Quote word for word the lines below, beginning with the first and ending with the one that has "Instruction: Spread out". Drop the pictures.

Records for the task –
----
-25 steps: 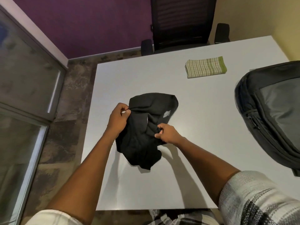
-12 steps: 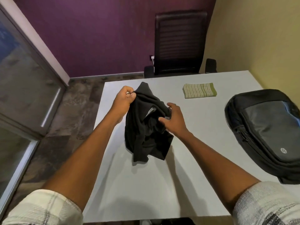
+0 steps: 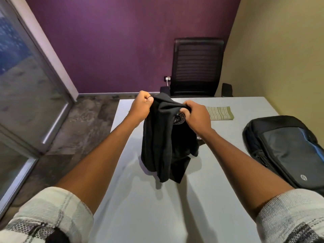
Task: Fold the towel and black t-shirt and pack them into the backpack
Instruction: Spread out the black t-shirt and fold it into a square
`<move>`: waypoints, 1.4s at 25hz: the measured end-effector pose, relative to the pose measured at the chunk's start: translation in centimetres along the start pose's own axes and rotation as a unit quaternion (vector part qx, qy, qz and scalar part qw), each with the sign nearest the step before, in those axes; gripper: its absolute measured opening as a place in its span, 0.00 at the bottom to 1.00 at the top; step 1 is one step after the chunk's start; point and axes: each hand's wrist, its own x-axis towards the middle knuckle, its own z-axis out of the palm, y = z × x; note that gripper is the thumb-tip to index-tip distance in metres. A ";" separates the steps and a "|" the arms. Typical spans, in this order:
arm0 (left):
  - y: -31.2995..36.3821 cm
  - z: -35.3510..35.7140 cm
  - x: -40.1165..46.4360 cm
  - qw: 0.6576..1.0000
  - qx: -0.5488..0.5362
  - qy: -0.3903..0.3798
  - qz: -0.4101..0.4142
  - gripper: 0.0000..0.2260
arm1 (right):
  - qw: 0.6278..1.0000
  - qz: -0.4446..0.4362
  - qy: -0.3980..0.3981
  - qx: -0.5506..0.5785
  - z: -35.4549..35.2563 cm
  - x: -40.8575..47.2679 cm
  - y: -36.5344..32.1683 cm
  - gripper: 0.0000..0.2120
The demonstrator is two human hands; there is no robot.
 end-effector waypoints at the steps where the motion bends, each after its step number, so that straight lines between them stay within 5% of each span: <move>1: -0.2 -0.3 0.2 1.000 0.008 0.009 -0.012 0.04 | 1.000 -0.008 0.014 -0.023 -0.2 0.4 -0.7 0.06; 9: -0.8 1.6 -0.5 0.981 0.147 -0.058 0.111 0.24 | 1.000 0.019 0.004 0.024 0.3 1.6 -4.1 0.07; 15: -1.5 0.6 0.7 0.961 0.255 -0.022 0.106 0.14 | 0.993 -0.049 -0.041 0.101 -1.4 2.5 -5.4 0.09; 20: -3.1 -2.4 2.7 0.976 0.191 0.088 0.064 0.16 | 0.996 -0.050 -0.073 0.031 -4.9 4.4 -3.8 0.10; 23: -3.2 -2.0 2.3 0.986 0.137 -0.030 0.088 0.08 | 0.991 -0.060 -0.117 0.006 -6.3 4.9 -3.6 0.09; 28: -0.4 2.9 0.2 0.975 0.066 -0.157 0.142 0.26 | 0.983 -0.138 -0.111 0.051 -7.1 5.5 -5.7 0.07; 32: 1.2 3.0 1.7 0.972 0.097 -0.090 0.192 0.04 | 0.981 -0.160 -0.096 0.044 -8.5 6.1 -6.4 0.09; 35: 2.7 0.8 3.3 0.974 0.103 -0.019 0.202 0.03 | 0.982 -0.113 -0.150 -0.029 -10.4 6.6 -5.7 0.16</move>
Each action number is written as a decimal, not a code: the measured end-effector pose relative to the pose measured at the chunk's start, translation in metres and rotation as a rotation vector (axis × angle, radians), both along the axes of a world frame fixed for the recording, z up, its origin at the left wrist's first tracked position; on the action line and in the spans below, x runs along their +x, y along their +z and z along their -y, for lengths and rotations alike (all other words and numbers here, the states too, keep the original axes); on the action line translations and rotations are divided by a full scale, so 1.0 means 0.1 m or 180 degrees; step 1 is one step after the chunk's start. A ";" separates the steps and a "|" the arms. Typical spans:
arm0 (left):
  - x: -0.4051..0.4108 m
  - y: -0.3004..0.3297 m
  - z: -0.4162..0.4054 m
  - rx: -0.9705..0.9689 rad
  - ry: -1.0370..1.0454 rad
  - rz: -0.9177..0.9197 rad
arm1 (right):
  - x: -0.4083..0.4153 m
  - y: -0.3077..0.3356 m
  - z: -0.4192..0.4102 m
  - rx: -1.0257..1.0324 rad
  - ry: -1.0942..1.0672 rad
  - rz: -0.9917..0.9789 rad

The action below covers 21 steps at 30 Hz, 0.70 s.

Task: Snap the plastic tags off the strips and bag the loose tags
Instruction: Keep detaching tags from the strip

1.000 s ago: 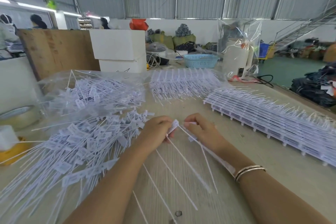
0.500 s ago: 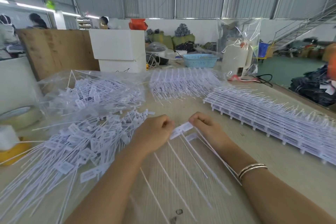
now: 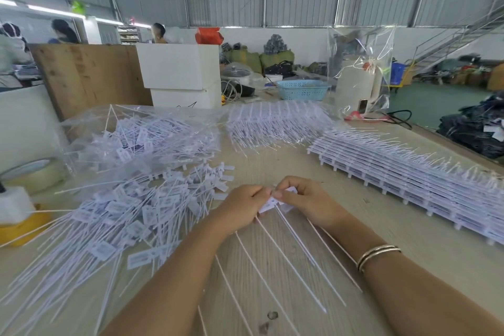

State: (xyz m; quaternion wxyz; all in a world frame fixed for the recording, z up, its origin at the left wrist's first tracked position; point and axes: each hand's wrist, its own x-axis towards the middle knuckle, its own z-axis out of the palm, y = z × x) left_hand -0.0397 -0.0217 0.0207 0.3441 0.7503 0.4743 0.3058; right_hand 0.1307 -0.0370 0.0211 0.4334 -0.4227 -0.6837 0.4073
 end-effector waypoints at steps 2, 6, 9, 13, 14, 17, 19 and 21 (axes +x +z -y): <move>-0.01 -0.02 -0.02 -0.0163 0.0011 0.0255 | -0.05 0.01 0.01 0.0159 -0.0058 -0.0113; -0.01 -0.04 -0.04 -0.0580 0.0031 0.0907 | -0.17 0.01 0.01 0.0382 -0.0371 -0.0417; 0.00 -0.03 -0.04 -0.0583 0.0024 0.0950 | -0.22 0.02 0.01 0.0332 -0.0387 -0.0669; 0.01 -0.05 -0.03 -0.0689 -0.0001 0.1141 | -0.22 0.03 0.01 -0.0002 -0.0186 -0.1436; 0.00 -0.04 -0.04 -0.0761 0.0089 0.1283 | -0.16 0.04 0.01 -0.0078 -0.0305 -0.1795; -0.01 -0.02 -0.04 -0.1014 0.0313 0.1729 | 0.04 0.03 0.00 -0.0002 -0.0702 -0.1460; -0.01 -0.02 -0.03 -0.0864 0.0303 0.1430 | 0.04 -0.01 -0.01 0.0100 -0.0648 -0.0463; 0.01 -0.02 0.01 -0.0574 0.0283 0.0929 | -0.03 -0.05 -0.06 0.0074 -0.0693 0.0159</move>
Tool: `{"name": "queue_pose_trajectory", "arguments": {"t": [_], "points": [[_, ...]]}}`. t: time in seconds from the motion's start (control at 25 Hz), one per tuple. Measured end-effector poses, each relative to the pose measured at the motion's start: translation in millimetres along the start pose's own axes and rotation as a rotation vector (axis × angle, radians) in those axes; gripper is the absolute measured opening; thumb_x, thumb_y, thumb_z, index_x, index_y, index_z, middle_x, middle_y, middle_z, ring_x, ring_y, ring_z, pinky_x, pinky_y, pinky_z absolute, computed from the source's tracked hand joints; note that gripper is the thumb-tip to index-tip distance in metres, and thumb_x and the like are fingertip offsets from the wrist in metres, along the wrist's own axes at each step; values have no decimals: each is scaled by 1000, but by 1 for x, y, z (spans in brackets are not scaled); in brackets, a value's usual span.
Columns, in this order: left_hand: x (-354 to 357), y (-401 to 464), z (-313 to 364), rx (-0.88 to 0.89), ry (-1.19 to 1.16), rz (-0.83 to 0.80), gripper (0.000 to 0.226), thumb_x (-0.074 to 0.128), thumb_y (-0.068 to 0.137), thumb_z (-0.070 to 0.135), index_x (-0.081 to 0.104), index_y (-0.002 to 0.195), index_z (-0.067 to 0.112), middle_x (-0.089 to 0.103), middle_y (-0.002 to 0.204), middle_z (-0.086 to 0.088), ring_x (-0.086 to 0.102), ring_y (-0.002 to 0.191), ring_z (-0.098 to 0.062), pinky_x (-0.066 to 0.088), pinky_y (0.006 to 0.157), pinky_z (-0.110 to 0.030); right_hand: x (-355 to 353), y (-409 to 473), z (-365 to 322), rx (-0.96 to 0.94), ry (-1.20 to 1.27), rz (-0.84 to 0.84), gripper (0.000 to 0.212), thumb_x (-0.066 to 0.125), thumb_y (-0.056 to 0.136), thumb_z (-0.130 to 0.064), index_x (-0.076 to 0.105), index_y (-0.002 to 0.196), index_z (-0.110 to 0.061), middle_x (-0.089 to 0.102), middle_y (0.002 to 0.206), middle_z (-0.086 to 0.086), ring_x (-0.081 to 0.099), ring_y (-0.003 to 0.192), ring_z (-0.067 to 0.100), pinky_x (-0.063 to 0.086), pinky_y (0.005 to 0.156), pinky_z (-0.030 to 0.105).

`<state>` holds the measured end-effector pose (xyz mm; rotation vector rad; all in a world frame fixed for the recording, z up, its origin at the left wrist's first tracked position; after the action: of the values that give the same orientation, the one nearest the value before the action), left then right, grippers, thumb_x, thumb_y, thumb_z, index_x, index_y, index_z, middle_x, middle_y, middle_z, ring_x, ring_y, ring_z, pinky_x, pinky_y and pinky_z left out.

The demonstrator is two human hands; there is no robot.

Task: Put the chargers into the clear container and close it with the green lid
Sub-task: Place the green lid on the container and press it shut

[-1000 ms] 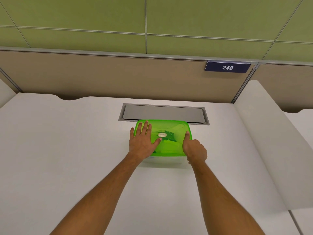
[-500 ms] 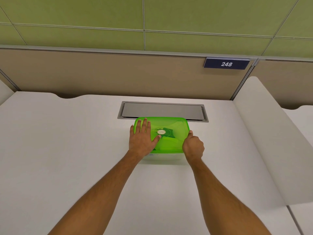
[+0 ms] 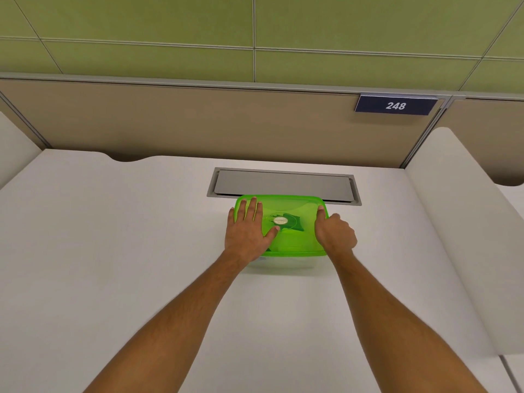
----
Problem solution –
-25 steps: 
-12 steps: 
+0 steps: 
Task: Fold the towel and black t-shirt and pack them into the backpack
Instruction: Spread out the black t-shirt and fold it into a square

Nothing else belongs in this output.